An international water related charity organization, WaterAid released a report in which it has said that the government of Ghana is failing to keep its promises on funding for sanitation and providing of safe water.

The report warns that unless investment is increased, the challenges of urbanisation, inequality of access, climate change and population growth risk turning back the clock even further.

According to the report, from 1990 to 2010, the population of Ghana grew by 9.4 million, however only 2.3 million people secured access to sanitation over the same period. In total, nearly 21 million out of 24 million people, 86% of the population, are without access to a safe improved toilet. Almost 50% use shared latrines while 19% practice open defecation.

The report further indicates that between 2008 and 2011 Ghana has spent on average 0.34% of its GDP cedi 116.45 million on water and sanitation combined). This is far short of the 0.5% of GDP that the Government committed to spending on sanitation alone through the 2008 eThekwini African Union declaration(4).

The WaterAid report calls on the Government of Ghana, alongside other African governments, to not only meet their 2008 eThekwini spending  commitments of 0.5% of GDP, but to go further by aiming to spend at least 1% of GDP on sanitation and hygiene, in line with the  recommendations of a 2011 World Bank report.

The report also highlights World Bank figures showing that poor sanitation access currently costs Ghana 1.6% of its GDP a year. This is four times the average annual amount being spent to improve access to both water and sanitation.
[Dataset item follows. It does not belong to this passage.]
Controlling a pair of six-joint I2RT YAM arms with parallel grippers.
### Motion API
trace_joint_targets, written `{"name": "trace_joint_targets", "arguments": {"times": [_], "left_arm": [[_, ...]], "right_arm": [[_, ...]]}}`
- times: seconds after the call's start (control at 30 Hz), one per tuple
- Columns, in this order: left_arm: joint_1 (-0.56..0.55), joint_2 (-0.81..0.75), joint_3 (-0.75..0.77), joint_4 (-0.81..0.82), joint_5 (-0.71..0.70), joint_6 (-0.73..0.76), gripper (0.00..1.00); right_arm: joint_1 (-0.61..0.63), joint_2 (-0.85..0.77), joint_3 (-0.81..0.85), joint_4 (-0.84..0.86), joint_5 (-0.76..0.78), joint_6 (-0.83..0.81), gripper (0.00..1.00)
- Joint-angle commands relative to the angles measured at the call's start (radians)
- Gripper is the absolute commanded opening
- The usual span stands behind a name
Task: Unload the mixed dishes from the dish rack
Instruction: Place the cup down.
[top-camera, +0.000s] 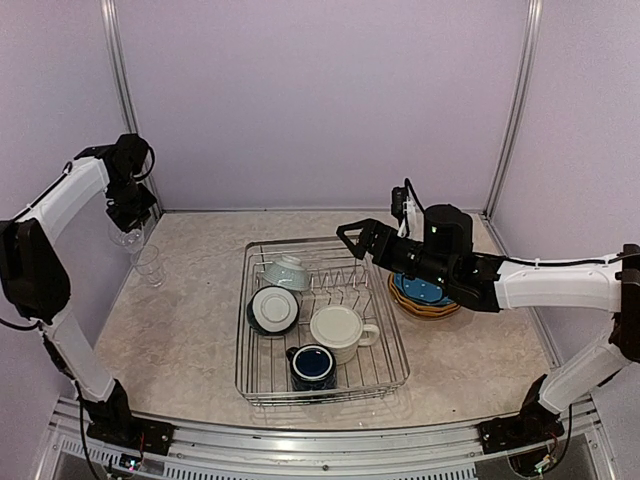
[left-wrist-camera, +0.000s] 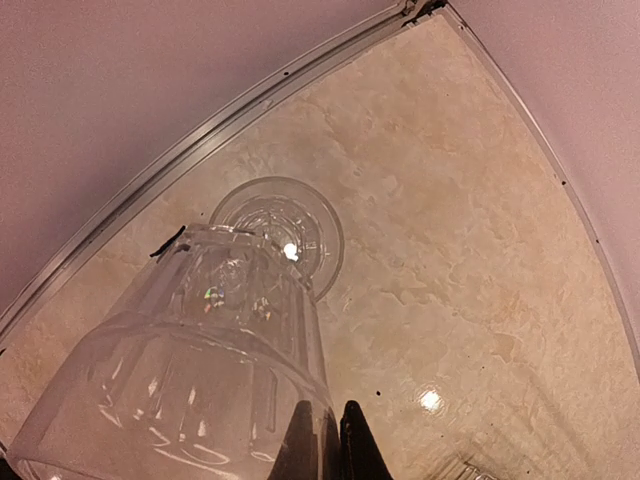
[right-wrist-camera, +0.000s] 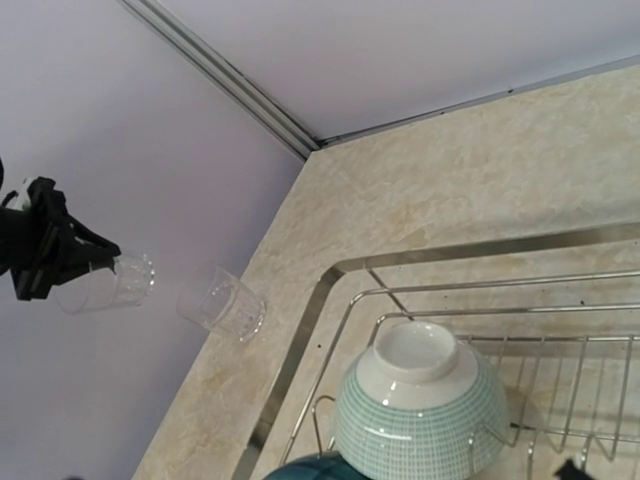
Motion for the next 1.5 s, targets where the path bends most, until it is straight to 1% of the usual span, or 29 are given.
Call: {"name": "trace_joint_targets", "arguments": {"times": [0.0,0.07,0.13,0.23,0.4,0.7,0.93,1.07,1.2,1.3,1.47], "left_arm": [[0.026,0.023,0.016,0.046,0.069,0.081,0.0],[0.034,0.041,0.016,0.049,0.079,0.082,0.0],[0.072,0.049,0.005,0.073,0.106,0.089,0.0],[0.1,0.06,-0.004,0.106,0.135,0.105,0.0],[0.105,0.103,0.01,0.102,0.143,0.119,0.0],[0.105,0.128,0.003,0.105,0.159,0.113,0.0],[0.104,0.162,0.01,0.106,0.216,0.119,0.0],[0.107,0.171,0.015,0.094,0.202,0.115,0.01],[0.109,0.179,0.022,0.091,0.209,0.129,0.14],[0.11,0.183,0.025,0.084,0.191,0.139,0.28],[0.095,0.165,0.027,0.085,0.162,0.16,0.4]], "right_arm": [[-0.005,-0.003,-0.011,0.007,0.012,0.005,1.0],[-0.006,-0.003,-0.009,0.008,0.009,0.005,1.0],[-0.007,-0.005,-0.01,0.009,0.008,0.004,1.0],[-0.006,-0.007,-0.017,0.014,0.012,0.002,1.0],[-0.007,-0.003,-0.027,0.024,0.008,0.007,1.0],[-0.005,-0.024,-0.042,0.023,0.017,0.001,1.0],[-0.006,-0.028,-0.047,0.023,0.019,0.002,1.0],[-0.007,-0.029,-0.044,0.024,0.012,0.002,1.0],[-0.006,-0.036,-0.04,0.012,0.013,-0.005,1.0],[-0.007,-0.042,-0.039,0.001,0.017,-0.012,1.0],[-0.007,-0.066,-0.029,-0.048,0.019,-0.032,1.0]]}}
Dr. Afia Zakiya, WaterAid Ghana’s Country Representative said, ‘Ghanians waste 850 million hours every year looking for somewhere to go to the toilet and you can add to this the costs of illness and medical bills of those contracting diseases due to the unhygienic conditions. Overall, the loss to Ghana is 420 million Cedis per year. Now is the time for the Government to meet its financial commitments on sanitation, and end sanitation and water poverty, and its daily toll on human life, health and livelihoods.’

Five years on, little progress has been made on separate budget lines for spending on sanitation and water, which is another key commitment made as part of the eThekwini declaration to improve accountability and track progress.